Chers natifs: je ne suis pas trop sûre en ce qui concerne le ''malgré''. Peut-on dire ''maglré + inf.'' ou est-ce qu'on a besoin d'une préposition comme ''de'' ou ''à'' ou quelque chose de ce genre?


----------



## LV4-26

en dépit de n'avoir
malgré avoir

are not possible.
The correct structure for _en dépit de_ is _[en dépit de _+ noun]. In the present case, you would then have to say "_en dépit du fait que"

Malgré _must be followed by _que. _The phrase _malgré que_ is not accepted by everyone.

Either way, the use of _en dépit_ complicates the sentence to an hardly acceptable degree --->
_En dépit du fait que j'ai mangé il y a une heure
_And _malgré que j'ai mangé il y a une heure_ (indicative) doesn't sound too nice (to my ears, at leas).

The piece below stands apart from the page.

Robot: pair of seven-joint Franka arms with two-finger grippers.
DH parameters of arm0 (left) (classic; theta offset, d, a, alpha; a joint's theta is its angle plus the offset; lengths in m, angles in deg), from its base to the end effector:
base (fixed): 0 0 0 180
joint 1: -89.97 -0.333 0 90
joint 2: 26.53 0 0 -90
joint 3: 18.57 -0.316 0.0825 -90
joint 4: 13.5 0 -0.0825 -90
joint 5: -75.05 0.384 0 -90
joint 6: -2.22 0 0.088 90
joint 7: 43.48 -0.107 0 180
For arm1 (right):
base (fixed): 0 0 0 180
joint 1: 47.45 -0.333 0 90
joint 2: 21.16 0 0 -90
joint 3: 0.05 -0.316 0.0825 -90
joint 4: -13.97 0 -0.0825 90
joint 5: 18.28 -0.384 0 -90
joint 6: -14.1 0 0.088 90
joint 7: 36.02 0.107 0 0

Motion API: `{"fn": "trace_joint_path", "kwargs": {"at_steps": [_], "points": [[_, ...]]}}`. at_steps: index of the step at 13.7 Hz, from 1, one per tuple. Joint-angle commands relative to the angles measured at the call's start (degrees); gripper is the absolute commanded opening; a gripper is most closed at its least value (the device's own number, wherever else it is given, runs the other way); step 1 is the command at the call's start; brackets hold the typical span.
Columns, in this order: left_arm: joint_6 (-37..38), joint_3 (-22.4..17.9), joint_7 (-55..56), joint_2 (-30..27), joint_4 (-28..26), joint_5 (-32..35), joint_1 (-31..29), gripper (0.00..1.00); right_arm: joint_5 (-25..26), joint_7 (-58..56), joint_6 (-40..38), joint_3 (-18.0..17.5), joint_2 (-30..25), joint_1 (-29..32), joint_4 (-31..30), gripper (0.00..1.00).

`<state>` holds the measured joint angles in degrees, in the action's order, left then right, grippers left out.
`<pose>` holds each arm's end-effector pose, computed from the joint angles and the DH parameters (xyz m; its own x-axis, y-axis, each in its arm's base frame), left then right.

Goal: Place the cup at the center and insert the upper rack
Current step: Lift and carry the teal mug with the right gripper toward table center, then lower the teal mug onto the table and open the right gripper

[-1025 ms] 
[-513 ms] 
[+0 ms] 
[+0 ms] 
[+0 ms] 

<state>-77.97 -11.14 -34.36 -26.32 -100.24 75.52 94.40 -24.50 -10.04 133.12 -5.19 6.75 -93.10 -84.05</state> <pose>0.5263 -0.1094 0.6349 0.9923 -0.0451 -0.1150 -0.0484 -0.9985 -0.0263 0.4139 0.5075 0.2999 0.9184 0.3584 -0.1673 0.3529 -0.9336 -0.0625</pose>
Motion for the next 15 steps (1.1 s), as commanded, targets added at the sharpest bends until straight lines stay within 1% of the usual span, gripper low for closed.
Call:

Which is why I would go either for Cyrrus' solution
_*j'ai faim, même si j'ai mangé il y a une heure
*
_or for a looser rendering like_
J'ai faim. Et pourtant, j'ai mangé il y a une heure
J'ai beau avoir mangé il y a une heure, j'ai quand même faim.
_


----------



## Cyrrus

Crescent said:


> I really like Arrius' examples! I would just tweak it a little bit to say:
> _''J'ai déjà faim malgré* avoir mangé il n'y a qu'une heure.''_
> 
> Chers natifs: je ne suis pas trop sûre en ce qui concerne le ''malgré''. Peut-on dire ''maglré + inf.'' ou est-ce qu'on a besoin d'une préposition comme ''de'' ou ''à'' ou quelque chose de ce genre?

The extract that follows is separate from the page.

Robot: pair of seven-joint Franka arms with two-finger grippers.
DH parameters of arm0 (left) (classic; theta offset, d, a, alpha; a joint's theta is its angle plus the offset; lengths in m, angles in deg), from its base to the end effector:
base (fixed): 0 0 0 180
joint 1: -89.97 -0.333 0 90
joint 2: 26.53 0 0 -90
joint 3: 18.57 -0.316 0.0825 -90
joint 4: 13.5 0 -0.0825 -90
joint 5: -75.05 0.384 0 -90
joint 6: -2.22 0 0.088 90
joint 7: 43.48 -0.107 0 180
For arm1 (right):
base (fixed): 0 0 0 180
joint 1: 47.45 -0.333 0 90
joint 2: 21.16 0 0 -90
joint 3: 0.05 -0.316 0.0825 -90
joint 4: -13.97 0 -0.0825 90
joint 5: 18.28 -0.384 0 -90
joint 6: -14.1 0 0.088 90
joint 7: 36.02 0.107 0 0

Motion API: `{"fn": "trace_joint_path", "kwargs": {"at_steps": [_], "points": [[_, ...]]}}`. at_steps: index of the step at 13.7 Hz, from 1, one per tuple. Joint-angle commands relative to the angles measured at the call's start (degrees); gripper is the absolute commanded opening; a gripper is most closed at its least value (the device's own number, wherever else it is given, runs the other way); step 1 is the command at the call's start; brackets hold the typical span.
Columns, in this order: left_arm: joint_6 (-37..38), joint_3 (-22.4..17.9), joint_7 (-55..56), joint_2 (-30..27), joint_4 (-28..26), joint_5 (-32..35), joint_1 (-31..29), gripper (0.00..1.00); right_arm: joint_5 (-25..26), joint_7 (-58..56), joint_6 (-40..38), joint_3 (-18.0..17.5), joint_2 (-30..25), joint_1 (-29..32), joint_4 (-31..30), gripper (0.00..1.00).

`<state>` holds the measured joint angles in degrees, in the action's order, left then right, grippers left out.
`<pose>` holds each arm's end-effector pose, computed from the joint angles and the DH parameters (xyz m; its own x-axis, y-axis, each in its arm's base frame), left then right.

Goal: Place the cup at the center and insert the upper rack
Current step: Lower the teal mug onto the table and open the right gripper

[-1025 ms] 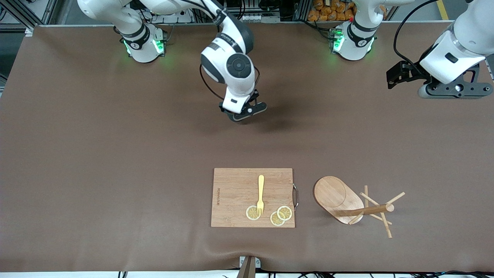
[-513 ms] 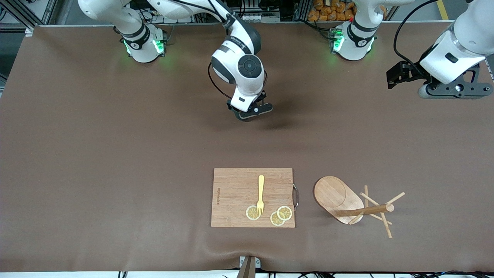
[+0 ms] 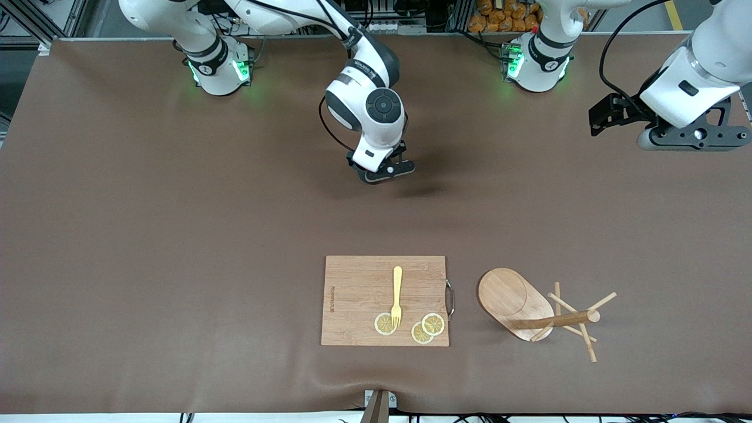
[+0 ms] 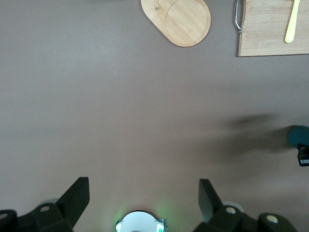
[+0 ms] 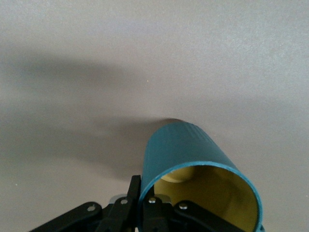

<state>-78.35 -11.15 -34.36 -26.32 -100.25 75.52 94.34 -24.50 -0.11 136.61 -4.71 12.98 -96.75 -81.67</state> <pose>0.5272 -0.1089 0.6353 0.9931 -0.0441 -0.1086 -0.0471 -0.9986 -0.0253 0.3935 0.5393 0.2502 0.9548 0.2360 -0.1807 0.2349 -0.9716 -0.0279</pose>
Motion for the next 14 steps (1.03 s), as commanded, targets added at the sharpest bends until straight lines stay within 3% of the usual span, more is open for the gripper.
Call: {"fn": "trace_joint_path", "kwargs": {"at_steps": [1,2,5,11,12,14], "points": [[-0.47,0.31,1.16,0.05,0.18,-0.47,-0.32,1.00,0.07,1.44,0.44,0.79,1.63,-1.16,1.77,0.00],[-0.47,0.31,1.16,0.05,0.18,-0.47,-0.32,1.00,-0.02,1.44,0.44,0.79,1.63,-1.16,1.77,0.01],[-0.47,0.31,1.16,0.31,0.18,-0.56,-0.41,1.00,0.07,1.44,0.35,0.79,1.54,-1.16,1.77,0.21],[-0.38,0.31,0.98,0.14,0.18,-0.47,-0.59,1.00,-0.02,0.39,-0.35,0.70,0.58,0.25,4.49,0.81],[-0.38,0.31,0.98,0.14,0.18,-0.47,-0.67,1.00,0.07,0.39,-0.87,0.70,0.32,0.77,5.28,0.96],[-0.30,0.31,0.90,-0.04,0.18,-0.47,-0.67,1.00,0.68,0.13,-1.93,0.88,-1.35,2.00,5.72,1.00]]}}
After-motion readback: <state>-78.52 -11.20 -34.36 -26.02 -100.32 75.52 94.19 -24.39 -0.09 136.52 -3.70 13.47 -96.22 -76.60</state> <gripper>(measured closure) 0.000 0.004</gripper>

_Malgré _s'emploie toujours avec _que_ (sauf dans des cas comme "Malgré la pluie, je suis sorti") etdemande toujours un subjonctif à sa suite.

 Sinon, _malgré que _est une formulation qui tend à disparaitre, car assez laide d'un point de vue euphonique (ça sonne mal aux oreilles, pour être souvent remplacé par _bien que_ ou _quoique._


----------



## Crescent

LV4-26 said:


> en dépit de n'avoir
> malgré avoir
> 
> are not possible.
> The correct structure for _en dépit de_ is _[en dépit de _+ noun]. In the present case, you would then have to say "_en dépit du fait que"
> 
> Malgré _must be followed by _que. _The phrase _malgré que_ is not accepted by everyone.
> 
> Either way, the use of _en dépit_ complicates the sentence to an hardly acceptable degree --->
> _En dépit du fait que j'ai mangé il y a une heure
> _And _malgré que j'ai mangé il y a une heure_ (indicative) doesn't sound too nice (to my ears, at leas).
> 
> Which is why I would go either for Cyrrus' solution
> _*j'ai faim, même si j'ai mangé il y a une heure
> *
> _or for a looser rendering like_
> J'ai faim. Et pourtant, j'ai mangé il y a une heure
> J'ai beau avoir mangé il y a une heure, j'ai quand même faim.
> _



Bonjour, LV4 et un merci énorme pour votre explication!  
Donc, on ne peut pas utiliser les infinitis après ''malgré'' et ''en dépit de'', n'est-ce pas?
Je n'ai que deux questions: 
1. Je pensais qu'il devrait employer le subjonctif après ''le faut que'', et donc ne serait-it pas: _En dépit du fait que j'ai*e* mangé il y a une heure?
_2. A propos de ''j'ai beau avoir mangé il y a une heure..'': Je suis un peu confuse.. Ne devrait-on pas conjuguer le verbe après ''j'ai''? Donc:
J'ai beau ai mangé il y a une heure..''? 
Merci beaucoup encore pour votre aide!


----------



## Crescent

Cyrrus said:


> _Malgré _s'emploie toujours avec _que_ (sauf dans des cas comme "Malgré la pluie, je suis sorti") etdemande toujours un subjonctif à sa suite.
> 
> Sinon, _malgré que _est une formulation qui tend à disparaitre, car assez laide d'un point de vue euphonique (ça sonne mal aux oreilles, pour être souvent remplacé par _bien que_ ou _quoique._



Ahh, je vois maintenant, Cyrrus!  Merci beaucoup à vous aussi! Eh bien, même pour moi il faut avouer que ''malgré'' c'est difficile à pronocer, encore moins ''malgré que'' et donc bien que ( ) je ne l'aie su pas, je peux voir maintenant pourquoi on n'aime pas trop employer cette expression. 
Les pauvres oreilles!  

Donc, pourrait-on dire dans ce cas-ci: J'ai faim bien que j'aie déjà mangé il n'y a qu'un heure?


----------



## Arrius

J'ai faim bien que j'aie mangé il n'y a qu'une heure" (avec "heure" au féminin) me sonne très bien, mais, hélas, je ne suis pas francophone de naissance.


----------



## Crescent

Arrius said:


> J'ai faim bien que j'aie mangé il n'y a qu'une heure" (avec "heure" au féminin) me sonne très bien, mais, hélas, je ne suis pas francophone de naissance.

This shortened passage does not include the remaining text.